I saw that his whole make-up was very much like Savelko's and I marveled how men could keep their clear spirits and their happy frame of mind in this maelstrom of life.

Seraphim, next to Grisha, was like a clear day in spring compared to a day in autumn. Nevertheless, they grew more close to each other than to me. I was a little vexed at this. Soon they both went away together, Grisha having decided to go to Olonetz, and Seraphim said to me:

"I will accompany him. Then I will rest a week and return to the Caucasus. You should come along with us, Matvei. In tramping you will find more quickly what you are seeking, or you will lose what you have in excess, which, perhaps, is just as well. They can't bribe God away from the earth."

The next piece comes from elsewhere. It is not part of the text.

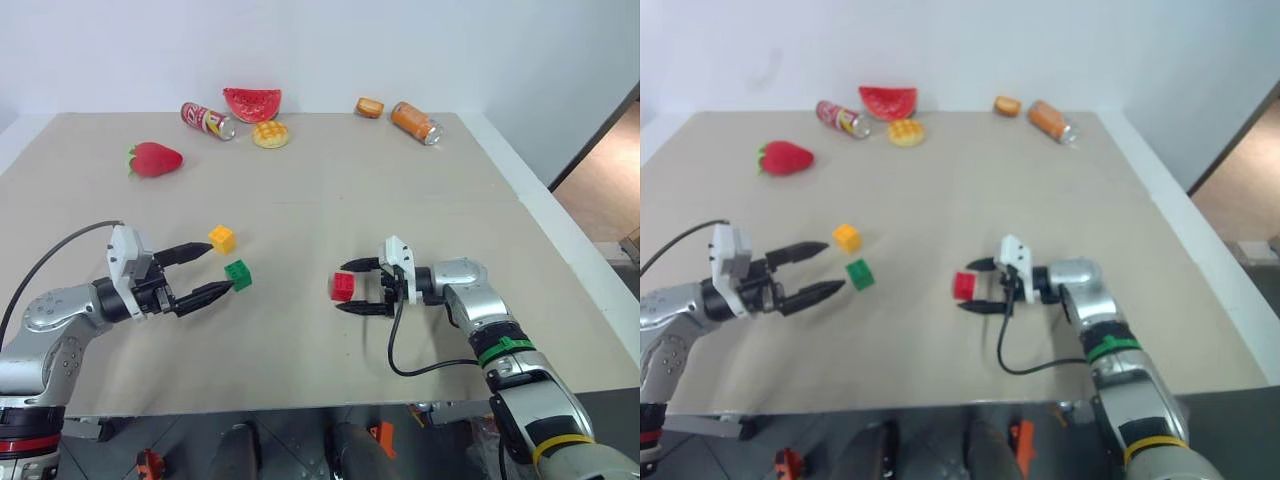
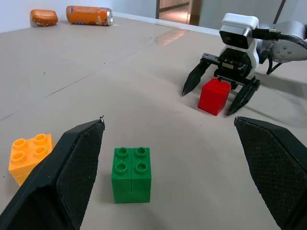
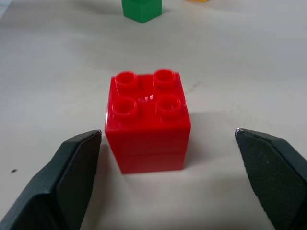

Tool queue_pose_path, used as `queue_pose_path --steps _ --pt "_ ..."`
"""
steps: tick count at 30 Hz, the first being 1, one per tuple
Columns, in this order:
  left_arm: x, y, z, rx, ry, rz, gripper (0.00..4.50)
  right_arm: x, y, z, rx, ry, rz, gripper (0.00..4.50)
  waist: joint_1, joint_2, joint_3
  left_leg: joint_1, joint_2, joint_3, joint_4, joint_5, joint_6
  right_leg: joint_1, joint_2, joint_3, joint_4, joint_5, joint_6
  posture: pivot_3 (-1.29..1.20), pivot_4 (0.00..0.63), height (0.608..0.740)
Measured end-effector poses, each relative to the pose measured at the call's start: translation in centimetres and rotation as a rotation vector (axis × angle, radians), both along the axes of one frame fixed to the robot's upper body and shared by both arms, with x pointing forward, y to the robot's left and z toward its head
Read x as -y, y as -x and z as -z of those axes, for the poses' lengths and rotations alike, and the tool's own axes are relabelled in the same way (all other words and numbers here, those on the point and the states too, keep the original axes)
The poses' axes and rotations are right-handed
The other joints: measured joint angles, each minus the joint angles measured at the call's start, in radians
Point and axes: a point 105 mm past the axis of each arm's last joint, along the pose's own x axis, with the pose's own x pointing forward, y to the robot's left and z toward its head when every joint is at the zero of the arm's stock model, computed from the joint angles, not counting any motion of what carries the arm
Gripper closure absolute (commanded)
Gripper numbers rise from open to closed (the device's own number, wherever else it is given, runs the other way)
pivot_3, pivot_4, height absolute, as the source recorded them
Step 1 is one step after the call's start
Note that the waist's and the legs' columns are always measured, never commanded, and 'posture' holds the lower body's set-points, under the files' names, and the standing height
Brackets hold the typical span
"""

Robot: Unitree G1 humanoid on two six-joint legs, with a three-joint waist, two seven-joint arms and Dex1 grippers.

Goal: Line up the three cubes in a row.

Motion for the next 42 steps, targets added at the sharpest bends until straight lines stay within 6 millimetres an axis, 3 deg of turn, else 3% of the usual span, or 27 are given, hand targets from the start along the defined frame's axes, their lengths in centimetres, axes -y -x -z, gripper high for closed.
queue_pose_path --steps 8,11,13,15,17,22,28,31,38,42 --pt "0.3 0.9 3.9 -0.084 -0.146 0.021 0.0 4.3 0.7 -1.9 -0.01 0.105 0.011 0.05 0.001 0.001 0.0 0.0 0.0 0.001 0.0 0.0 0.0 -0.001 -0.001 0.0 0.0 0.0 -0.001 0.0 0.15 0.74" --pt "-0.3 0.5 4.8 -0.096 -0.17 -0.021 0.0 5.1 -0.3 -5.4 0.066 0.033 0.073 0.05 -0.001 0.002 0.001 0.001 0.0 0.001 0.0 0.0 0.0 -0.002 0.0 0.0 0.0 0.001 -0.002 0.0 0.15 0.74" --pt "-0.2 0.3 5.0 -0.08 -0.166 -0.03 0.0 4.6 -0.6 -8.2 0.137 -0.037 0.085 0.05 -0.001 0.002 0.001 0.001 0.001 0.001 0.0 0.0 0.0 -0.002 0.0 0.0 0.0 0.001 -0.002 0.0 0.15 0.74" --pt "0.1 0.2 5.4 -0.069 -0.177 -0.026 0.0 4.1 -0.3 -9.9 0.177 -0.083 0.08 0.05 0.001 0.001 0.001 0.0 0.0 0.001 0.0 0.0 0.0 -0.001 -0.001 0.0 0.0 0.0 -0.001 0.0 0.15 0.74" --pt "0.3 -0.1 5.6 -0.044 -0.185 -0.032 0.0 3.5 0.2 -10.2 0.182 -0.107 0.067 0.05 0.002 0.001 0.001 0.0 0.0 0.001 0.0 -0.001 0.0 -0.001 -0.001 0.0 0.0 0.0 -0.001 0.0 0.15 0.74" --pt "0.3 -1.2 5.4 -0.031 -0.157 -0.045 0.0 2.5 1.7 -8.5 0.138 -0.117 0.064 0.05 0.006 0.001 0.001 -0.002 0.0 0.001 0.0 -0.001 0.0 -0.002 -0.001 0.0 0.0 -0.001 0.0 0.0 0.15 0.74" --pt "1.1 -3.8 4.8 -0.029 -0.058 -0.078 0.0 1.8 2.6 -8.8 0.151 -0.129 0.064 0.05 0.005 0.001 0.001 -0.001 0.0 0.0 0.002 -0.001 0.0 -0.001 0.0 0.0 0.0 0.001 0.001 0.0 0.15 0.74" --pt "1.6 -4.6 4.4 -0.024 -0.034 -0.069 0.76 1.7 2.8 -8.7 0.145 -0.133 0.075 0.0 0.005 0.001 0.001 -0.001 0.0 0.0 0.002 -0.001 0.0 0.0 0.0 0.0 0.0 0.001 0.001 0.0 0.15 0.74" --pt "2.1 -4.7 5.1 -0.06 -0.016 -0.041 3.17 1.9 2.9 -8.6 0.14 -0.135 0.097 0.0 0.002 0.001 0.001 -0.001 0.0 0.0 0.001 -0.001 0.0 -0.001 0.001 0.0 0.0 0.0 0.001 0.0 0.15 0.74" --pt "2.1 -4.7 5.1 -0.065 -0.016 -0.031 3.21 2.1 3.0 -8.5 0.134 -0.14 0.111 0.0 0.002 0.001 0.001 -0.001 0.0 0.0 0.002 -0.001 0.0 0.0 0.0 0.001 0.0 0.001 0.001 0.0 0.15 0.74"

But I could not go along with them, for at that time I was having my interviews with Mardarie, and I was especially curious about this ascetic. I saw them off with great sadness, and my quiet evenings and my happy days went with them.


[CHAPTER XI]

Mardarie, the penance monk, lived in a pit in the stone wall behind the altar. In ancient times this hole was a secret place where the monastery treasure was hidden from robbers, and there had been a secret passage to it direct from the altar. The stone vault from this pit had been taken away, and now it was covered with thick, wooden planks, and underneath it was built a kind of light cage with a little window in the ceiling. There was a grating with a railing around it, through which the pilgrims looked at the ascetic. In a corner was a trap-door, from which spiral steps led down to Mardarie. It made one dizzy to go down them. The pit was deep, twelve steps down, and only one ray of light fell in, and this one did not reach the bottom but melted and faded away in the damp darkness of this underground dwelling. One had to look long and steadily through the grating to see somewhere in the depths of the darkness something still darker which looked like a large rock or a mound. That was the ascetic, sitting motionless.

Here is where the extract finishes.